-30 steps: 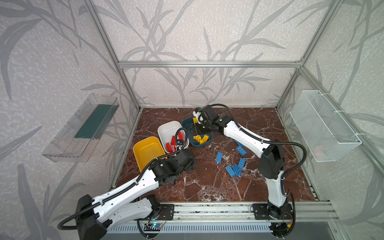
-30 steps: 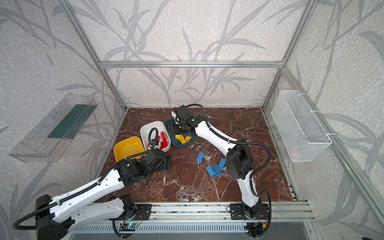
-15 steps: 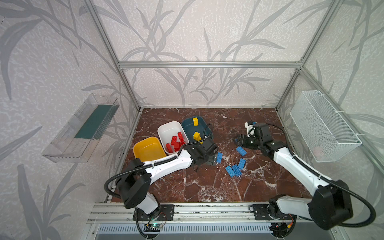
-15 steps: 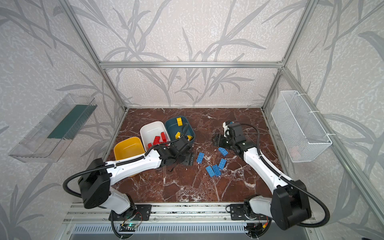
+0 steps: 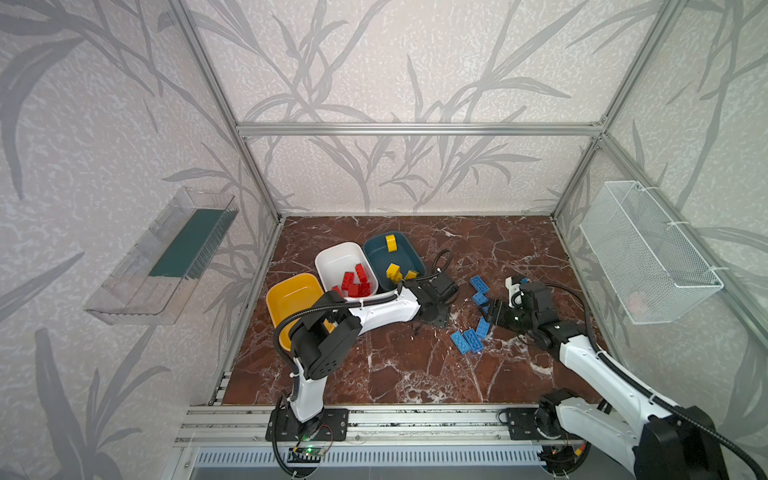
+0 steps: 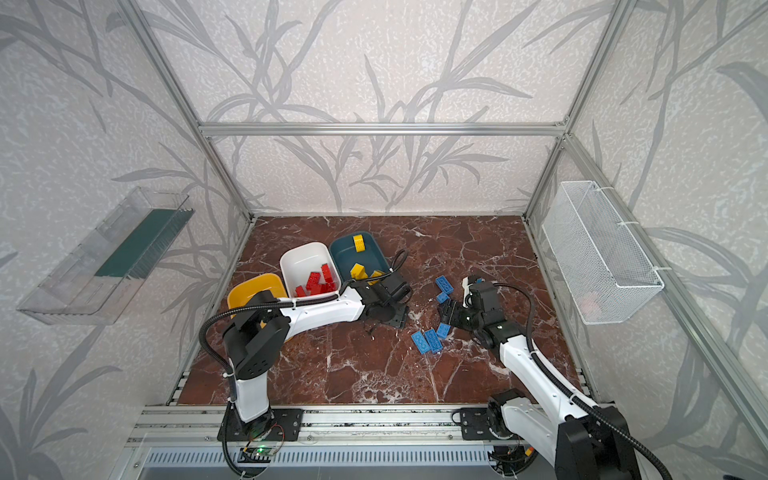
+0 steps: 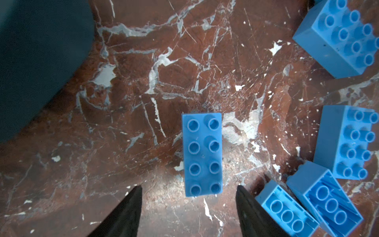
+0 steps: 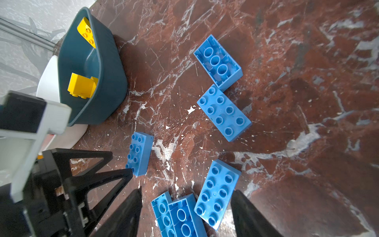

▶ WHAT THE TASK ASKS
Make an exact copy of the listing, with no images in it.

▶ ANSWER TO THE PROBLEM
-30 steps: 
-30 steps: 
-15 steps: 
-15 steps: 
+0 steps: 
+0 steps: 
+0 steps: 
+0 steps: 

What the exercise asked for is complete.